From the Garden: Digging in the Dung

Screening dungWe have harvested the last of the turnips and kales to make room for the peas.

If the weather permits they should be planted by Saint Valentine’s Day. In preparation, we are dunging the ground as peas thrive best in a deep fertile soil and it is at this time of year that one has the opportunity to enrich the soil before the rush of spring arrives.

The proper manure is well aged horse dung that has been mixed with vegetable matter. English authors are particular about the attributes of various manures.
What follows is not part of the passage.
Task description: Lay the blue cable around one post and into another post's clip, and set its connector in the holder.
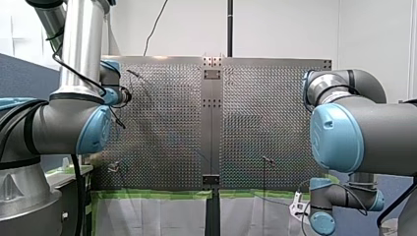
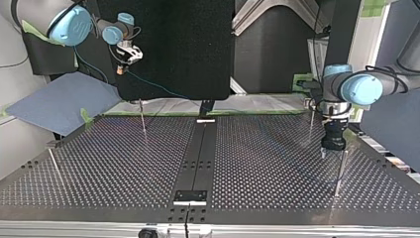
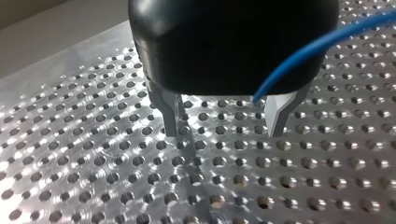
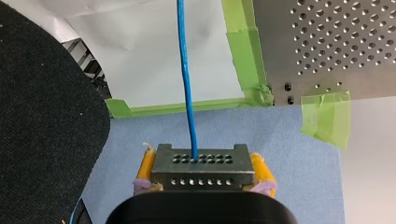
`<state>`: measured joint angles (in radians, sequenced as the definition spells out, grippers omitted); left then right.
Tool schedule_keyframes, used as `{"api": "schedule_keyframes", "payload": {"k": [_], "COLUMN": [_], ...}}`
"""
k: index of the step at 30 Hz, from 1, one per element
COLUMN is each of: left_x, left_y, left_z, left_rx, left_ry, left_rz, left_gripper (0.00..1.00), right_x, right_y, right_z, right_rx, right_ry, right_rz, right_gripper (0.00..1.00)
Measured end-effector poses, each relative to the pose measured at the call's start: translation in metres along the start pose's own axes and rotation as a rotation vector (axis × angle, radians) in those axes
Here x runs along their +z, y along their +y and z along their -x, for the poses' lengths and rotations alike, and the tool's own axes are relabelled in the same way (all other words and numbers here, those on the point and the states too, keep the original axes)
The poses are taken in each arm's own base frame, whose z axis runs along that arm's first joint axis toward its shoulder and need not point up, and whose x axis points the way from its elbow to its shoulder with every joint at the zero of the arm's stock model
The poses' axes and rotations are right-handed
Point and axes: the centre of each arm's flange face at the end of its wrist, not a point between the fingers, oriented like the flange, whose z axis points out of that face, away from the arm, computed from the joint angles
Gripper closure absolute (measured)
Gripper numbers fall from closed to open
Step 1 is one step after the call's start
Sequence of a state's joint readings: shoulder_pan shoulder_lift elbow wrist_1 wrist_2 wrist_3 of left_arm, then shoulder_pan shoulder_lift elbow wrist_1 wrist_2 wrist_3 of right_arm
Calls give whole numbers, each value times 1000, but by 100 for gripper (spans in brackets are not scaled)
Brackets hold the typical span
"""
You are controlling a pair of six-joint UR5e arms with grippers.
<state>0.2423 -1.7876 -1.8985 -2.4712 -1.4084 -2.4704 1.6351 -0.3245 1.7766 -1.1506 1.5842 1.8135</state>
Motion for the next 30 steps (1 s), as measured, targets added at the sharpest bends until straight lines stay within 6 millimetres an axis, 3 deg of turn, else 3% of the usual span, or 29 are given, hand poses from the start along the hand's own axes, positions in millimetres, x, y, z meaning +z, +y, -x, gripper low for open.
{"api": "schedule_keyframes", "payload": {"k": [16,30], "left_x": [-7,-20], "left_y": [0,1], "left_z": [-11,-18], "left_rx": [-63,26], "left_ry": [19,95], "left_rz": [-22,49], "left_gripper": [9,9], "right_x": [-1,-3], "right_y": [-10,-14], "right_z": [3,5], "right_rx": [-6,-6], "right_ry": [-3,-8], "right_rz": [-19,-24], "right_gripper": [100,100]}}
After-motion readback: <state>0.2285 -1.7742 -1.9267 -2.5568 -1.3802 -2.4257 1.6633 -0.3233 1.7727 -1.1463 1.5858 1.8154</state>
Samuel Cooke, for example, made these distinctions in 1780: “Horse-dung best suits cold soils, and cow-dung the loose burning ones; sheep-dung suits most soil. … Hogs-dung was formerly rejected from the notion of it producing weeds, but it is now found to be perhaps the richest and fattest of any we have … a little of it suffices. Fowls and pigeons, living principally upon grain, dung makes a very warm manure but cannot well be obtained in large quantities.”

Screening dung, Le jardinière solitaire, François Gentil, 1706

Screening dung, Le jardinière solitaire, François Gentil, 1706

Modern gardeners also recognize the value of animal manure for fertility and building the organic matter in the soil but some caution is in order.
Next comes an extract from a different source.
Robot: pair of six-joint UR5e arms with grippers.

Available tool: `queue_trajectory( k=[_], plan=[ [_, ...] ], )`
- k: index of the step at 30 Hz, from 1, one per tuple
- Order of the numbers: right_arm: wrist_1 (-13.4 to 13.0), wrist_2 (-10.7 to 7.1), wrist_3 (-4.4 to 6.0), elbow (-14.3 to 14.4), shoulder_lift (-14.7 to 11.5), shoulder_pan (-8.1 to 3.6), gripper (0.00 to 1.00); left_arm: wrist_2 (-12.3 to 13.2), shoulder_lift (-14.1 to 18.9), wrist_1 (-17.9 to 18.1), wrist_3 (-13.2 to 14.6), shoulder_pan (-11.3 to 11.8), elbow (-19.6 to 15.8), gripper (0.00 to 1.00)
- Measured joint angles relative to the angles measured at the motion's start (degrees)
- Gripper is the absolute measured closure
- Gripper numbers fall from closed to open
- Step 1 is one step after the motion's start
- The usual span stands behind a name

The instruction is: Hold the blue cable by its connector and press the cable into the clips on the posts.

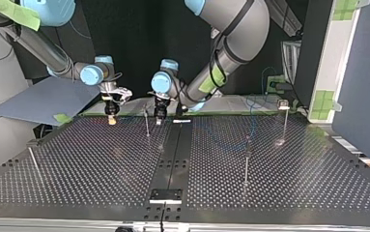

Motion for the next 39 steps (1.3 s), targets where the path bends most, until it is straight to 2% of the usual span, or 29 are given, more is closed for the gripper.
queue_trajectory(
  k=[9, 17, 18, 19, 21, 22, 23, 29, 30, 31, 33, 34, 36, 37, 38, 39],
  plan=[
    [0.08, 0.01, 0.15, -0.83, 0.03, -0.03, 1.0, 0.02, -0.02, -0.78, 0.16, 0.56, 0.86, 1.0],
    [0.15, -0.14, 0.25, -1.43, -0.01, -0.27, 1.0, -0.15, 0.01, -1.5, 1.51, 0.62, 0.91, 1.0],
    [0.17, -0.14, 0.26, -1.56, -0.01, -0.29, 1.0, -0.17, 0.01, -1.52, 1.71, 0.62, 0.9, 0.9],
    [0.21, -0.14, 0.25, -1.72, -0.02, -0.32, 1.0, -0.2, 0.02, -1.52, 2.05, 0.62, 0.89, 0.9],
    [0.31, -0.14, 0.26, -2.05, -0.01, -0.37, 1.0, -0.32, 0.04, -1.54, 2.72, 0.63, 0.89, 0.69],
    [0.34, -0.14, 0.26, -2.16, -0.01, -0.37, 1.0, -0.49, 0.04, -1.54, 3.23, 0.63, 0.88, 0.69],
    [0.37, -0.15, 0.26, -2.27, 0.0, -0.37, 1.0, -0.71, 0.05, -1.56, 3.61, 0.63, 0.87, 0.59],
    [0.4, -0.16, 0.26, -2.48, 0.03, -0.41, 1.0, -2.35, 0.05, -2.4, 6.5, 0.62, 0.86, 0.57],
    [0.41, -0.18, 0.26, -2.48, 0.03, -0.42, 1.0, -2.22, 0.05, -2.61, 6.93, 0.6, 0.87, 0.51],
    [0.41, -0.2, 0.26, -2.48, 0.03, -0.42, 1.0, -1.92, 0.06, -2.89, 7.41, 0.57, 0.87, 0.51],
    [0.41, -0.26, 0.26, -2.51, 0.03, -0.43, 1.0, -1.42, 0.06, -3.22, 7.93, 0.52, 0.87, 0.36],
    [0.41, -0.28, 0.26, -2.51, 0.03, -0.43, 1.0, -1.1, 0.06, -3.36, 8.22, 0.51, 0.87, 0.36],
    [0.37, -0.3, 0.26, -2.52, 0.03, -0.44, 1.0, -0.64, 0.06, -3.47, 8.67, 0.52, 0.88, 0.16],
    [0.36, -0.31, 0.26, -2.52, 0.03, -0.43, 1.0, -0.45, 0.06, -3.51, 9.02, 0.51, 0.9, 0.16],
    [0.35, -0.31, 0.26, -2.51, 0.02, -0.44, 1.0, -0.38, 0.06, -3.53, 9.32, 0.5, 0.89, 0.0],
    [0.34, -0.32, 0.26, -2.5, 0.03, -0.44, 1.0, -0.38, 0.07, -3.54, 9.6, 0.46, 0.89, 0.0]
  ],
)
Fresh manure must never be used in the garden. Unseasoned horse dung is full of weed seeds and potentially harmful organisms. Six months is a sufficient time to age the dung providing it has attained the proper heat of 160 degrees. This insures that the weed seeds and microorganisms have been eradicated.

Digging in the dung

Digging in the dung

We prefer to age our dung for 10 to 12 months. By this time it has been transformed to a rich, dark material that holds both nutrients and moisture for the better growth of vegetables.

The dung is first thrown through a screen to remove those coarse particles that have not fully decomposed. This is a somewhat onerous, though long held practice, that produces the finest compost.

It is then spread on the garden approximately four inches deep and turned in to a spades depth. We prefer to lay the soil up rough so that it will quickly drain should rain ensue before the peas are sown.

When we are ready to plant the ground is raked smooth and the rows laid out with a string line.